可她偏偏还(hái )就是不肯服输,哪怕已经被霍靳西将双手反剪在身后,依旧梗着脖子瞪着他。
慕浅登时就有些(xiē )火了,拼尽全身的力气也想要推开他。
慕浅无奈一摊手,我相信了啊,你干嘛反复强调?
虽然(rán )他们进入的地方,看起来只是一个平平无奇的独立院落,然而门口有站得笔直的哨兵,院内有(yǒu )定时巡逻的警卫,单是这样的情形,便已经是慕浅这辈子第一次亲见。
凌晨五点,霍靳西准时(shí )起床,准备前往机场。
慕浅这二十余年,有过不少见长辈的场景,容恒的外公外婆是难得让她(tā )一见就觉得亲切的人,因此这天晚上慕浅身心都放松,格外愉悦。
所以,无论容恒和陆沅之间(jiān )是不是发生过什么,两人之间的交集,也许就到此为止了。

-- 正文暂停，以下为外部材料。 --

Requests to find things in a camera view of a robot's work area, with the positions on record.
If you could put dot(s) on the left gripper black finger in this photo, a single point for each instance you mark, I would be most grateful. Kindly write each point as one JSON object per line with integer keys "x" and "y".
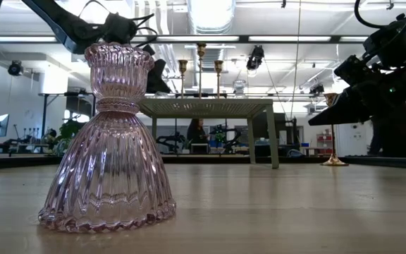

在此过程中,霍家的众人没有表态(tài ),除了霍柏年,也没有任何人出声站在霍靳西那边。
陆沅虽然跟着陆棠喊他一声舅舅,但是跟(gēn )孟蔺笙实在是不怎么熟,之前意外在某个活动上碰面也只是打了个招呼,这会儿自然也没有什(shí )么多余的话跟孟蔺笙聊。反倒是慕浅和孟蔺笙,聊时事,聊社会新闻,聊孟蔺笙麾下的那几家(jiā )传媒,话题滔滔不绝。
慕浅耸了耸肩,你刚刚往我身后看什么,你就失什么恋呗。